Because the hurricane was narrowing it’s focus on New Orleans, we decided to cut the retreat a half-day short and committed to “Providing Healthcare with Peace of Mind, by Creating a Culture of YES.” One physician stood up at the end of retreat and said, “To do this right, shouldn’t we start this after the hurricane blows over?” Ochsner’s CEO, Patrick Quinlan, M.D., stood up and calmly approached the microphone to reply to the question and said: “I have waited seven years for us to make this commitment. I think a hurricane is a perfect time to put it to the test. And if we do not do this now, I am leaving!” You could hear the “gasps” throughout the room. “But…” Quinlan continued, ”… not before I take you out first!!” He was serious and everyone knew it.
Over the next few days of the hurricane that turned into the worst flood in US history, physicians led the way to “provide healthcare with peace of mind” by creating a culture of YES. When they needed volunteers to work down in the cafeteria serving hot dogs, surgeons manned the grill! Over the next 24 months, as New Orleans dried out and rebuilt, the Ochsner Clinic gathered heroic and not-so-heroic stories of a culture of YES. With a little help from ILS, they were able to build a formal service culture around the end in mind: “healthcare with peace of mind” and the way to get there: “by creating a Culture of YES!”
For the past seven years, the Ochsner Clinic organization has made this tagline their “True North” of their guiding compass and has woven all of their recruitment, onboarding and performance processes around it, so they may build the exceptional patient experience and deliver of the promise of that True North tagline. There are plenty of organizations that provide healthcare in the greater New orleans area, but only one that provides Healthcare with peace of mind by getting 8,000 plus employees to create a Culture of YES.

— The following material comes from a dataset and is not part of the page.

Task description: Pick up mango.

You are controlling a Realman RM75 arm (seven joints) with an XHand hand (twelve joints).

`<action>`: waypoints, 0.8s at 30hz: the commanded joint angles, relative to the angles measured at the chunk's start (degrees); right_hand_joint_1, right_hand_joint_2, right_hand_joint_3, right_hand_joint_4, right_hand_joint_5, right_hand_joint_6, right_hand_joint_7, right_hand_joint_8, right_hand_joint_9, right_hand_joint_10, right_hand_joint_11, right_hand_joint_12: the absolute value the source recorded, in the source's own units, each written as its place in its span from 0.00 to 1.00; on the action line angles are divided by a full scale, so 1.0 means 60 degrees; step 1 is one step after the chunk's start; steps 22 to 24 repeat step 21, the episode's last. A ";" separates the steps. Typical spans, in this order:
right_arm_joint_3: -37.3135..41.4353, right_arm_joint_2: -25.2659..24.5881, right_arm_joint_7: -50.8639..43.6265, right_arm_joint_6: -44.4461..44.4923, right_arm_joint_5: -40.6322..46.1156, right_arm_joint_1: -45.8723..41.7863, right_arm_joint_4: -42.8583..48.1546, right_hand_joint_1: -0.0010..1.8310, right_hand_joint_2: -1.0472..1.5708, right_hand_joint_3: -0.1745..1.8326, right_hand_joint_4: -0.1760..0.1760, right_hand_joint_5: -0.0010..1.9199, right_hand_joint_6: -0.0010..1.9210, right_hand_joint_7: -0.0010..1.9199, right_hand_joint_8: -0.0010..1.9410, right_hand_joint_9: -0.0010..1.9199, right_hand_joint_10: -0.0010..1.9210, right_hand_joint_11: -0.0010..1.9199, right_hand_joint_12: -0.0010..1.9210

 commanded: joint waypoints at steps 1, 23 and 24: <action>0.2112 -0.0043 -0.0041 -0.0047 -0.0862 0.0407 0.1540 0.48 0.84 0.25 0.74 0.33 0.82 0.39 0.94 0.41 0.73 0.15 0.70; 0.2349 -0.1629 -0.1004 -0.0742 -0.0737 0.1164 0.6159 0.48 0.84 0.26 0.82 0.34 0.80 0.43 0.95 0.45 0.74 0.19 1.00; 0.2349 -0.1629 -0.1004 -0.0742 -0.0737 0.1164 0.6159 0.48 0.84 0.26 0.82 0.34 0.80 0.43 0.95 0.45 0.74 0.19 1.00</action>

It is important to win championships, awards, top customer and employee satisfaction status, but after winning the award… why doesn’t that winning feeling USUALLY last?
Because, naturally, people will go back to the way it used to be and simply wait for it all to just blow over. Unless you take action.
Do you have an important, relevant call to action for all of your employees to believe in and live day-to-day? More important, do you ALSO have the support system around it to operationalize your tagline and make it “business as usual” instead of “random acts of kindness” that pop up about as often as a World Series championship or a hurricane?